One frequently wishes to learn a range of similar tasks as efficiently as possible, re-using knowledge across tasks. In artificial neural networks, this is typically accomplished by conditioning a network upon task context by injecting context as input. Brains have a different strategy: the parameters themselves are modulated as a function of various neuromodulators such as serotonin. Here, we take inspiration from neuromodulation and propose to learn weights which are smoothly parameterized functions of task context variables. Rather than optimize a weight vector, i.e. a single point in weight space, we optimize a smooth manifold in weight space with a predefined topology. To accomplish this, we derive a formal treatment of optimization of manifolds as the minimization of a loss functional subject to a constraint on volumetric movement, analogous to gradient descent. During inference, conditioning selects a single point on this manifold which serves as the effective weight matrix for a particular sub-task. This strategy for conditioning has two main advantages. First, the topology of the manifold (whether a line, circle, or torus) is a convenient lever for inductive biases about the relationship between tasks. Second, learning in one state smoothly affects the entire manifold, encouraging generalization across states. To verify this, we train manifolds with several topologies, including straight lines in weight space (for conditioning on e.g. noise level in input data) and ellipses (for rotated images). Despite their simplicity, these parameterizations outperform conditioning identical networks by input concatenation and better generalize to out-of-distribution samples. These results suggest that modulating weights over low-dimensional manifolds offers a principled and effective alternative to traditional conditioning.

Paper Structure

This paper contains 41 sections, 37 equations, 4 figures, 1 table, 1 algorithm.

Figures (4)

  • Figure 1: a. Traditional approaches map all conditions in task space to a single network in weight space. Here, conditioning corresponds to the noise added to an image (i.e. input uncertainty) in a classification task. b. Our approach maps various conditions to a parameterized manifold in weight space with known topology chosen to match the task topology. For the task in a, this corresponds to a line, but for alternative tasks like rotations of an input image, an ellipse is more appropriate. c. Manifolds are optimized via our proposed steepest descent rule such that they minimize the volumetric distance between steps. Here, we illustrate this by projecting an ellipse manifold of weights into principal component space during learning.

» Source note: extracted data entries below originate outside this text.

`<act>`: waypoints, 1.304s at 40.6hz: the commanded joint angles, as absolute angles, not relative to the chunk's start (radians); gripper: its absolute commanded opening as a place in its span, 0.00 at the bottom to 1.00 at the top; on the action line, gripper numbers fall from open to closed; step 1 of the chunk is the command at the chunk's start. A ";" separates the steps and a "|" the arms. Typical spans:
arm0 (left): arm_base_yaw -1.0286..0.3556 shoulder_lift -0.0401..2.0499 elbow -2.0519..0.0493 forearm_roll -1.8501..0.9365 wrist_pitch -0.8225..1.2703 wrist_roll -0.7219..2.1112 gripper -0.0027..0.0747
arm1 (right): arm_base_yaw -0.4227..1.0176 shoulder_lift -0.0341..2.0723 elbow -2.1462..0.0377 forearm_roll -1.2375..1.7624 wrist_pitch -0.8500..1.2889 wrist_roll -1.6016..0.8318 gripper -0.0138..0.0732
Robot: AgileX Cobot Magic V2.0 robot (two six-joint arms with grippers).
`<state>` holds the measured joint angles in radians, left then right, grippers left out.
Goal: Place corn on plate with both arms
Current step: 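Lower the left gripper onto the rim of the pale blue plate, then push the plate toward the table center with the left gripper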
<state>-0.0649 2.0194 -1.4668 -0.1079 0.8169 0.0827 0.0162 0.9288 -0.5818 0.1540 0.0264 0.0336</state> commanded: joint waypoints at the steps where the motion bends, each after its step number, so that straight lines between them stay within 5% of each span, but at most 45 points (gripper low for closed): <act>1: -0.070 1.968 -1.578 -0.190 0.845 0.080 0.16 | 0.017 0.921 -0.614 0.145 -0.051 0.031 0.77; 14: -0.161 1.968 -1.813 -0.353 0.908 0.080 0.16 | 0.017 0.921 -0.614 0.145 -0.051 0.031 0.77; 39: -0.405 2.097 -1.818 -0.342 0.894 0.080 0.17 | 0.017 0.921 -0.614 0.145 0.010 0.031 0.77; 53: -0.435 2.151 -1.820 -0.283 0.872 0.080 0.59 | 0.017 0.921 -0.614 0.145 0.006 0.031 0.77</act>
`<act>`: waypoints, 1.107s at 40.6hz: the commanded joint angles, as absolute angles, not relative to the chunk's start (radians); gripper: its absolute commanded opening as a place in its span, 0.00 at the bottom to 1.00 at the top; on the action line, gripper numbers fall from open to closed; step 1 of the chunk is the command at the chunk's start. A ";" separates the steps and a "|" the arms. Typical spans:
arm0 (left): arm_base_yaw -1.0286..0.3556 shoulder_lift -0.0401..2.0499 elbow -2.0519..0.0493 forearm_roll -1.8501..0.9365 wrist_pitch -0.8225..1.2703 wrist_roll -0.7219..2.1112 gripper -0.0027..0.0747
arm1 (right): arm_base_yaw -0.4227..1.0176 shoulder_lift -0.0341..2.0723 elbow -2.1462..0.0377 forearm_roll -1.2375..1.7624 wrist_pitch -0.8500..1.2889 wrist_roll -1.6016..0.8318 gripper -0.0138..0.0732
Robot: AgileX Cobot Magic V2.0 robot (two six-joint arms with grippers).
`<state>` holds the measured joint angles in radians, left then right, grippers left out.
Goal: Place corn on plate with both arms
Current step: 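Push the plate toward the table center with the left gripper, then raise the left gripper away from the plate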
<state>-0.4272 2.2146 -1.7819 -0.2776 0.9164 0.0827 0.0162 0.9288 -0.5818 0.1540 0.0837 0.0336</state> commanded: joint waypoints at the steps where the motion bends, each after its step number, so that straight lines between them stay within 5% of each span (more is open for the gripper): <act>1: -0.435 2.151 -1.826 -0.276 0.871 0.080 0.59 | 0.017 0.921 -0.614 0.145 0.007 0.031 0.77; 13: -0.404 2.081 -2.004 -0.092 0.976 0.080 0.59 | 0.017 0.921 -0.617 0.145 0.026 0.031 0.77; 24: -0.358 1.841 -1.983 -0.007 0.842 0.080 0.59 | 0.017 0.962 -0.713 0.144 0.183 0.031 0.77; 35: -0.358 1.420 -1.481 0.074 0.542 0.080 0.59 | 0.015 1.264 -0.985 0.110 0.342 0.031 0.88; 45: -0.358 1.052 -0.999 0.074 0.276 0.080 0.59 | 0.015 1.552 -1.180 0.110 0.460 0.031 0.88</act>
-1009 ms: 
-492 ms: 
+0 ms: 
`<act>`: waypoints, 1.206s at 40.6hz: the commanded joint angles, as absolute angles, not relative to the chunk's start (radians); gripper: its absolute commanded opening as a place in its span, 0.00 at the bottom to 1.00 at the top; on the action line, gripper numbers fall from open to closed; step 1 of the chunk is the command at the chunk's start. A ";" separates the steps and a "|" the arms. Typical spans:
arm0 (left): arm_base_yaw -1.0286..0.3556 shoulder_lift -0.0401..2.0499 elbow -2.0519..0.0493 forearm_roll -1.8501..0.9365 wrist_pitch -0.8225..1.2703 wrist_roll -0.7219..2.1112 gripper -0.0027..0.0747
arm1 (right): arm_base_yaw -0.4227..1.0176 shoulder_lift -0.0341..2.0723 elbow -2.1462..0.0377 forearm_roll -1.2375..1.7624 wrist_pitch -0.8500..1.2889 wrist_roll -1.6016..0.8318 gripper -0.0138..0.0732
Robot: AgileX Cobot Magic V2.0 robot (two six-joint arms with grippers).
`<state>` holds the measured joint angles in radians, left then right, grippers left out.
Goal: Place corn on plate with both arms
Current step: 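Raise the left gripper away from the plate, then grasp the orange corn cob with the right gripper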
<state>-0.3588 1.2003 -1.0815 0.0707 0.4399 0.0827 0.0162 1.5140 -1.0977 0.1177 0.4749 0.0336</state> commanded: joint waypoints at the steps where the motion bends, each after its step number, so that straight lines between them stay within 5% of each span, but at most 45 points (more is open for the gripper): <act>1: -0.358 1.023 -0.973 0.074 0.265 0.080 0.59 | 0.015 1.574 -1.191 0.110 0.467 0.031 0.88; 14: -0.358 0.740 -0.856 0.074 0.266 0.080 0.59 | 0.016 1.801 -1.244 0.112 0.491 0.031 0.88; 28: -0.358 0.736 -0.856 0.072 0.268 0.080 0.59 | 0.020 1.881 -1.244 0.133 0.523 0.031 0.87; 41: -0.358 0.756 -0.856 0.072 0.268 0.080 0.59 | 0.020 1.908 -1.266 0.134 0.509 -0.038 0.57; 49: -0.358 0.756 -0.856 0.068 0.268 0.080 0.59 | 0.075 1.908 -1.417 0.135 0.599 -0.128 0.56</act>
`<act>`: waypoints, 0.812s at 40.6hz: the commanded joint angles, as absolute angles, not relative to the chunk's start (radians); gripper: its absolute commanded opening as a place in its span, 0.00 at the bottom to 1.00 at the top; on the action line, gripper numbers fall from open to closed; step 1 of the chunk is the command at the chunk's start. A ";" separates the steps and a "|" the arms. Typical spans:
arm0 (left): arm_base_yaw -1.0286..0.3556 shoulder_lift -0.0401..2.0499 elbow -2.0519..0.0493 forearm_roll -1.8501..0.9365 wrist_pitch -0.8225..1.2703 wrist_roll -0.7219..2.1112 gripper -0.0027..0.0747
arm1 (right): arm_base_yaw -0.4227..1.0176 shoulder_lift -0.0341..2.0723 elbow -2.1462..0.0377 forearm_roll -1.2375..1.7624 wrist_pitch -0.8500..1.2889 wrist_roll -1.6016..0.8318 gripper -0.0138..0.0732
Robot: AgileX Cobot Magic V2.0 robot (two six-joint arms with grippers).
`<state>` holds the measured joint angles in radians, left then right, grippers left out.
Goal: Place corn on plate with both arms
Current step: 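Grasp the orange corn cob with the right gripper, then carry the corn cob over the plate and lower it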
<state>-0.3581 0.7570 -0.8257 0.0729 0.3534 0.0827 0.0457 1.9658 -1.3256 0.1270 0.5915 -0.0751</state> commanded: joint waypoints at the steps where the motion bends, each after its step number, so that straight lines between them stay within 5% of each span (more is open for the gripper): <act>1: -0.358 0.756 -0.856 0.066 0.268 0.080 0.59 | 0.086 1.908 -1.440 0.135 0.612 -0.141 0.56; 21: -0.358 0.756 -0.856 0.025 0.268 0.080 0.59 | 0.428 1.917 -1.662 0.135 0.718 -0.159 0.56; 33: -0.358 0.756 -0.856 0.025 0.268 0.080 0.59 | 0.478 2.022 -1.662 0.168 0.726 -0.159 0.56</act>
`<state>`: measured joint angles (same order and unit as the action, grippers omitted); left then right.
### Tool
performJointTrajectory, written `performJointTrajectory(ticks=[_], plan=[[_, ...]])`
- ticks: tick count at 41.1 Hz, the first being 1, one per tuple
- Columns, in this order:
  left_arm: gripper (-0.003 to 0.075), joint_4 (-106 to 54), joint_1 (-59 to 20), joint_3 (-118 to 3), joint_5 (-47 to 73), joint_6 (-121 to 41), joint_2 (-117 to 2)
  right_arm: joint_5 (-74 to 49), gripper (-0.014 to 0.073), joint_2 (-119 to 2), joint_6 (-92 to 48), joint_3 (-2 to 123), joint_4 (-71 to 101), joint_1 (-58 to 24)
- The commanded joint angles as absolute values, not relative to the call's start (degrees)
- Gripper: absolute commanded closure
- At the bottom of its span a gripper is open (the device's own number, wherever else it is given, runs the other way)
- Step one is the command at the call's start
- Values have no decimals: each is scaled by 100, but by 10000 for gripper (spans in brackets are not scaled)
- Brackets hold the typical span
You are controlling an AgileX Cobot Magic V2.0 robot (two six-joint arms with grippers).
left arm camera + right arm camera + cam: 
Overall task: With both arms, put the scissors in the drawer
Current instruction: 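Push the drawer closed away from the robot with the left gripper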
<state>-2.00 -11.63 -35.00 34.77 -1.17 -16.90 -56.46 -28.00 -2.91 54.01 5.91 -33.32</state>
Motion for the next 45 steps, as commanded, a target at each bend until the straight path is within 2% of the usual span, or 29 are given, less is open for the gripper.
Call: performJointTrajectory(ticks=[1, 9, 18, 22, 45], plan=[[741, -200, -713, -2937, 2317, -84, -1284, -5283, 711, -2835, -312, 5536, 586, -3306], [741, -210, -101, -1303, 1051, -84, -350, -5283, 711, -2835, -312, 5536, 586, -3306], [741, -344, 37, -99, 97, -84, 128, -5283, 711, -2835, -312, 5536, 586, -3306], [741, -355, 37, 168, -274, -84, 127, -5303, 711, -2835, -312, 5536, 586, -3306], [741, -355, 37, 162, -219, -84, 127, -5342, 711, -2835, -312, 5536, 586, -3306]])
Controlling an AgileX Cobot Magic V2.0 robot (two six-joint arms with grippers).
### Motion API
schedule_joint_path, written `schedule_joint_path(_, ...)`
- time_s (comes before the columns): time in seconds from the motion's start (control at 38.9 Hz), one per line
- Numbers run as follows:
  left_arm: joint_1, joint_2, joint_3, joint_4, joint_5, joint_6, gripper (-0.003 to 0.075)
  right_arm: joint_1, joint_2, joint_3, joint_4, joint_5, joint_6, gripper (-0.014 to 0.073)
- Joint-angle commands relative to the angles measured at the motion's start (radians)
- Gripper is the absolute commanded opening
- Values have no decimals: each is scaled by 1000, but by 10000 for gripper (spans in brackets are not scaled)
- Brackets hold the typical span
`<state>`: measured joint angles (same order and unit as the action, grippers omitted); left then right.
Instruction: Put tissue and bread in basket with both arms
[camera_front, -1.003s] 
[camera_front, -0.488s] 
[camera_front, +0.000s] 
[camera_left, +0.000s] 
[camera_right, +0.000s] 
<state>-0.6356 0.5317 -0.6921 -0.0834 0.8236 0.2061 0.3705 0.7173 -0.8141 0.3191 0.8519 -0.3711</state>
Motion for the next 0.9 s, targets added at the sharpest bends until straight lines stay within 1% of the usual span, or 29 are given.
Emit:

The weights correspond to the first convolutional layer of a network trained to classify CIFAR-10 images.
  • Figure 2: a. An illustration of the training paradigm used to test the generalization abilities of our manifold approach. We sample a sparse subset of the possible conditions (rotation angles of the input) during training and test on the full set of conditions. b. Performance of the ellipse manifold network on the test set vs. a baseline network with and without conditioning.
  • Figure 3: a. Noised CIFAR-10 test accuracies for baseline networks and the line manifold. Noise procedure is described in Sec. \ref{['sec:regularization']}. b. A zoomed-in view of a.
  • Figure 4: a) We train an elliptical manifold in the space of weights of the same CNN architecture in the main manuscript on rotated CIFAR-10, conditioning on rotation angle by mapping it to ellipse phase. Interestingly, we find that Adam and AdamW do not show meaningful improvements over SGD with momentum. b) Manifolds can also be trained without conditioning on task variables. Here, we train an ellipse on CIFAR-10 using several optimizers, randomizing for each example which network on the manifold is chosen. Convergence accuracy is identical to training a point network. c) Here, we train on the identical task in panel b but using a ResNet18 architecture with LayerNorm. Manifolds and single points (i.e. standard training) perform similarly.